### [ACTIVITY]
What is needed is every line of the data that includes the word "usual". Please copy each one.
☆ ☆ ☆ ☆ ☆ ☆ ☆
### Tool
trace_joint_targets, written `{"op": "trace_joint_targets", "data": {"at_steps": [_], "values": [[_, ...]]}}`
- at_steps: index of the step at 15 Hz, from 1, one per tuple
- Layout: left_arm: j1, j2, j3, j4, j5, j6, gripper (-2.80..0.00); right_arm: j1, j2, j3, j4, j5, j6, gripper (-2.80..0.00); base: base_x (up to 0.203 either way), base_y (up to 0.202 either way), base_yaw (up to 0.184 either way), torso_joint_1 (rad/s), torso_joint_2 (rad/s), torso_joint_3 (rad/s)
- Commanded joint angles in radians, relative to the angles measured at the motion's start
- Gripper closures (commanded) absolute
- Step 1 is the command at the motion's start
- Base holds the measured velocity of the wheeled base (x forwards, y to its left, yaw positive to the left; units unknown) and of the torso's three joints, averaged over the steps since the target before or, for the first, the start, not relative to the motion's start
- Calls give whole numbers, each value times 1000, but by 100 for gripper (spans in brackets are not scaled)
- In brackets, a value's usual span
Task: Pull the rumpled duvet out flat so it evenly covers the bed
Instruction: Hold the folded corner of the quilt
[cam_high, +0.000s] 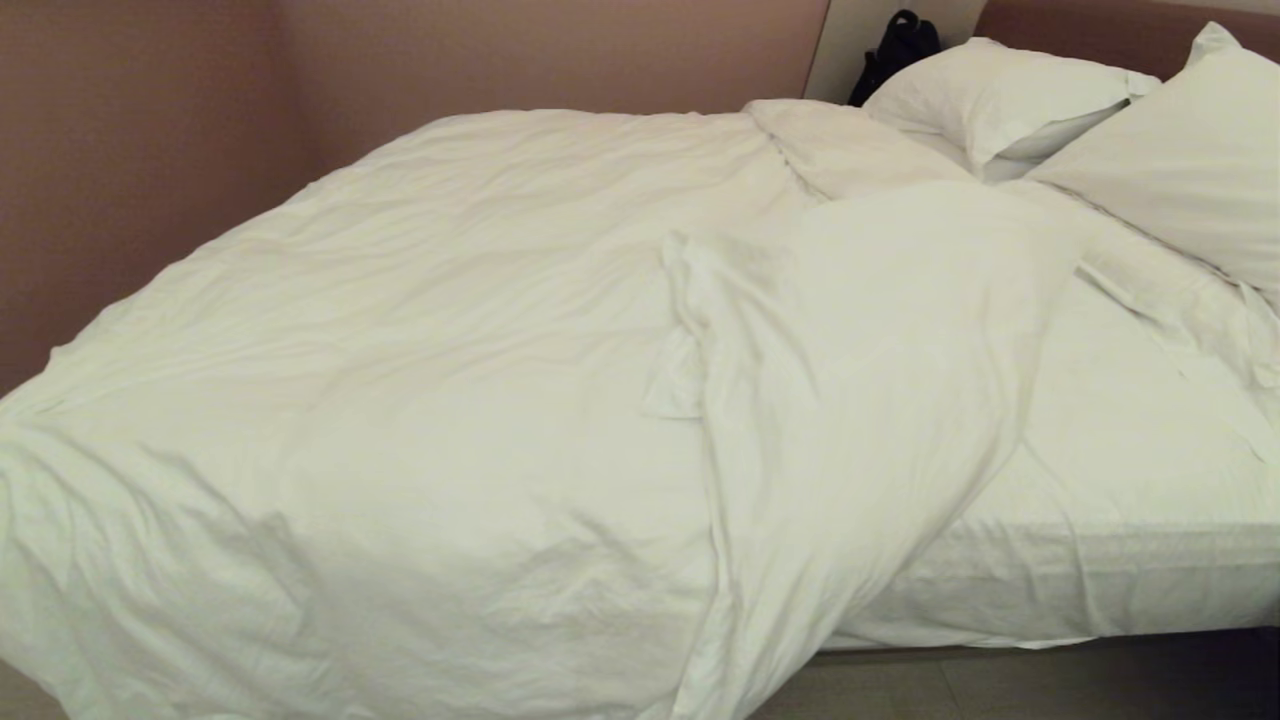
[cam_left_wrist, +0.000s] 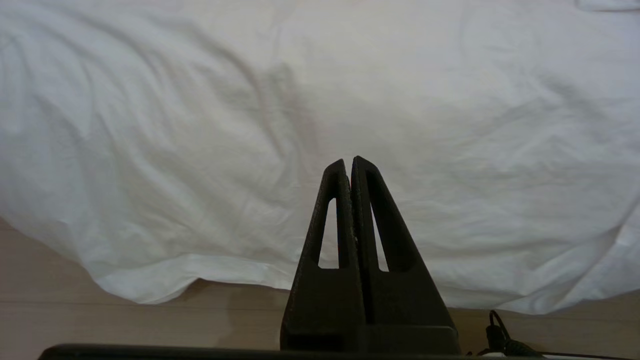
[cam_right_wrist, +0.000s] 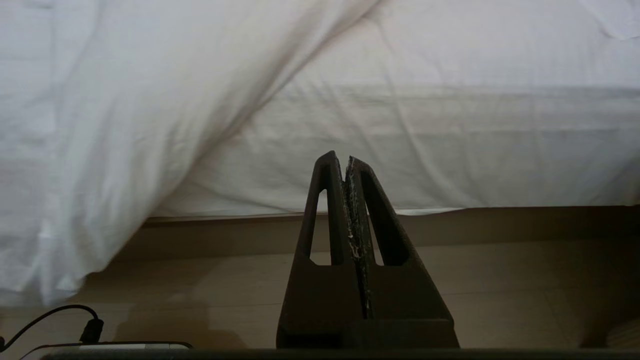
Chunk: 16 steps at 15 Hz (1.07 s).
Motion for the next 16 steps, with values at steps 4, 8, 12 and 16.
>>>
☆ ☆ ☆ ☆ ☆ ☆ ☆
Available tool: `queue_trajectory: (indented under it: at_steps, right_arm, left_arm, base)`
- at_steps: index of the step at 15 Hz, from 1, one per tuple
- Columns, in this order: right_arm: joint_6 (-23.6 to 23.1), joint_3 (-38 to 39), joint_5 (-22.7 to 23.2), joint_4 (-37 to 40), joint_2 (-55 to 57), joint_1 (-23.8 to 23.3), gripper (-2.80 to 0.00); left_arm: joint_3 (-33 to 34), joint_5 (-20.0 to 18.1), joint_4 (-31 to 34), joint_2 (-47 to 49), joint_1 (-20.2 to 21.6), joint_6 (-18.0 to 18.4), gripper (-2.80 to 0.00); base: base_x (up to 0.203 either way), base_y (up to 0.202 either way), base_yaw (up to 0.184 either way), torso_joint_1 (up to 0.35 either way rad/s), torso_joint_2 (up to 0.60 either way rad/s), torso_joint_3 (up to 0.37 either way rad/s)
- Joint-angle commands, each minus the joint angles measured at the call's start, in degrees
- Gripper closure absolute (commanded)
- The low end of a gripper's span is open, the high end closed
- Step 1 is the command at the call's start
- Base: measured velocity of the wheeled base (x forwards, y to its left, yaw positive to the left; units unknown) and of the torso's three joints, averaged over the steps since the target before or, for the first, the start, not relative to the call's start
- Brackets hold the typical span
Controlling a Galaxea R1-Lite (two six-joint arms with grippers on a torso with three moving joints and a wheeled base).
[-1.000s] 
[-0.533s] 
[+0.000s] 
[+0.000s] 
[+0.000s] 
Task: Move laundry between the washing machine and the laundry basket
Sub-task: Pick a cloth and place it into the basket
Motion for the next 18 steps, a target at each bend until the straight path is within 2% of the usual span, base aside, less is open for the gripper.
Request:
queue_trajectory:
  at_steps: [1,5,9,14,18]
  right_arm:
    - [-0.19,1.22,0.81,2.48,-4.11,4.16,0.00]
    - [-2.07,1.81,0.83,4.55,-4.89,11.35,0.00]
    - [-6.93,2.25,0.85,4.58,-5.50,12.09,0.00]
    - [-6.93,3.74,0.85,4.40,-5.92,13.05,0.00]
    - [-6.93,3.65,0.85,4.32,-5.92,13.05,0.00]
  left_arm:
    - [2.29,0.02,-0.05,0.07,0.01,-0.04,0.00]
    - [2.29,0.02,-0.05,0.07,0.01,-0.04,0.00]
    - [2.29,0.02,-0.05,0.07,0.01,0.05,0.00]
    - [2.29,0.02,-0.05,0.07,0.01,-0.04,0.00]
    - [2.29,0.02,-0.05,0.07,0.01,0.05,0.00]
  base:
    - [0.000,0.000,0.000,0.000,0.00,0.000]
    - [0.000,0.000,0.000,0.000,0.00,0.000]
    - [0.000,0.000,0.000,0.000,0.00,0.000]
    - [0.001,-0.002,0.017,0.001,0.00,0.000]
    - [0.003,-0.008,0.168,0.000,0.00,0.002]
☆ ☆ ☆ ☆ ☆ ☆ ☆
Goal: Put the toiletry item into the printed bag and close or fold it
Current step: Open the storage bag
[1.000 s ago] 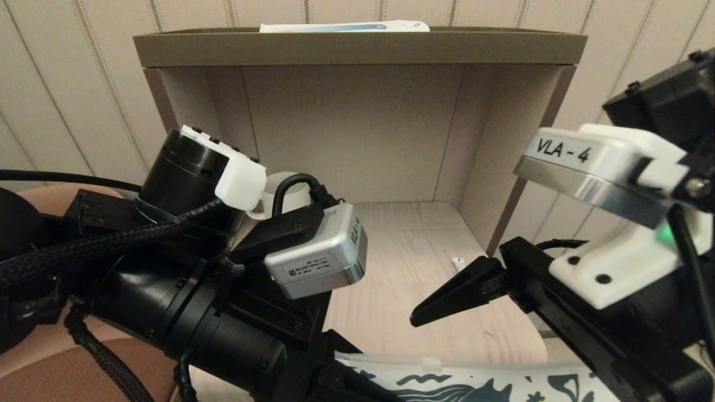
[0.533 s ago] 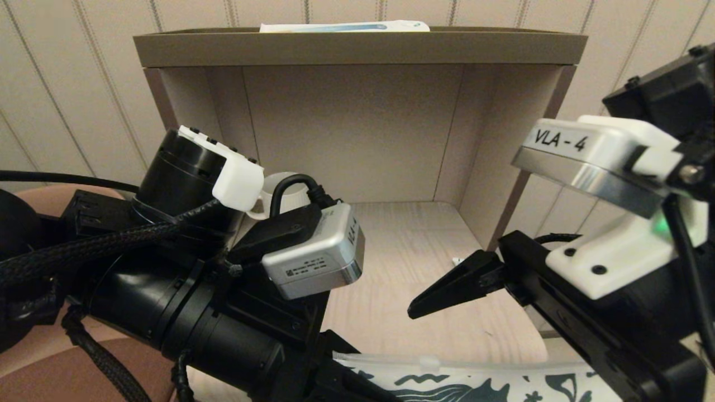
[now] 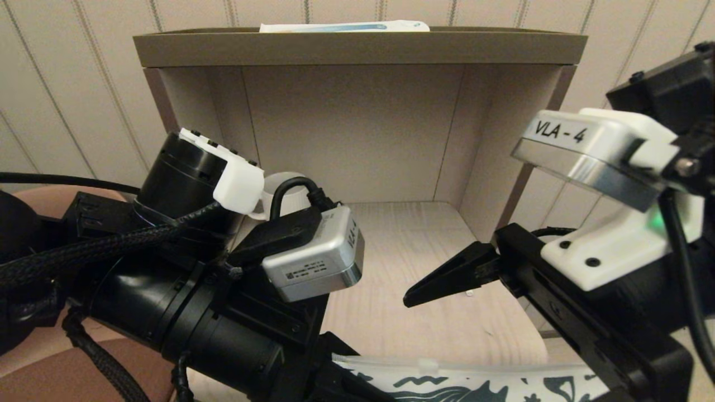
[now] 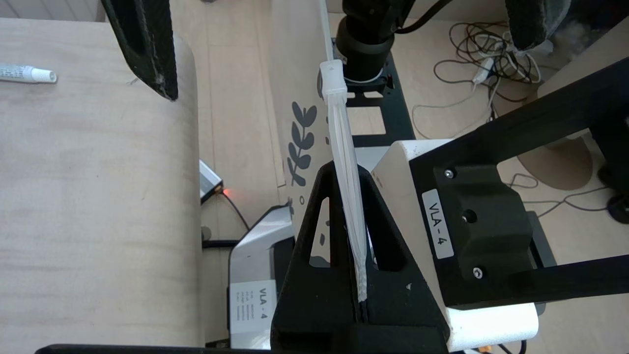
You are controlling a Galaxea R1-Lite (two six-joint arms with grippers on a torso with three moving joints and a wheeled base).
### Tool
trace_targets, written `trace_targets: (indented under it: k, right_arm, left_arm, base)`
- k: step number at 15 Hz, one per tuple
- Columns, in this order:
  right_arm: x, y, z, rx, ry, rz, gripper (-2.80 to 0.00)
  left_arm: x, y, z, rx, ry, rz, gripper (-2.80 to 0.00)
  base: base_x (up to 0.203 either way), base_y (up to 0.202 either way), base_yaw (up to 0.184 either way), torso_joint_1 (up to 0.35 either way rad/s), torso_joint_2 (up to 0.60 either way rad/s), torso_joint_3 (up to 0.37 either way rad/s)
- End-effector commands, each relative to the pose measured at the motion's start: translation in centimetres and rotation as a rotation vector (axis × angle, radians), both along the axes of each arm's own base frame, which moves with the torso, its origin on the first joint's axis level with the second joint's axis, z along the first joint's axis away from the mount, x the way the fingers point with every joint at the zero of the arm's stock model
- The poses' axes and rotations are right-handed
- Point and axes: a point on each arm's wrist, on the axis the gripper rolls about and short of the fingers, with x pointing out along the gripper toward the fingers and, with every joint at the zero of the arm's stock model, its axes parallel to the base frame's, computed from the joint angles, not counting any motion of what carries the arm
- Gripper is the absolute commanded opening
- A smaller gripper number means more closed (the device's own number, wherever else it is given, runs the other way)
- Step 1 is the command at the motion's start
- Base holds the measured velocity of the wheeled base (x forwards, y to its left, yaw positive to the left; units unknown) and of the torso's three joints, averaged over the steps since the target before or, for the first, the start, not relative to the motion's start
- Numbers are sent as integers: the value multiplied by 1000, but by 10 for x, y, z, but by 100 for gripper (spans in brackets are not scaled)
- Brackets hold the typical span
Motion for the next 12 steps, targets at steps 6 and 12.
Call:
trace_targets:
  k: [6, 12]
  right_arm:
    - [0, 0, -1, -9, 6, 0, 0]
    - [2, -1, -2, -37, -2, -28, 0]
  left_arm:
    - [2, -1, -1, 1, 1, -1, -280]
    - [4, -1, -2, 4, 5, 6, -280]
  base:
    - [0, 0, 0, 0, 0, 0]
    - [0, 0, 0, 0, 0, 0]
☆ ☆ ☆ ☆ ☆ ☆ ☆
### [WRITTEN SOLUTION]
- In brackets, a value's usual span
Motion for the next 18 steps, a target at each bend until the straight path is within 2% of the usual span, base aside, less is open for the gripper.

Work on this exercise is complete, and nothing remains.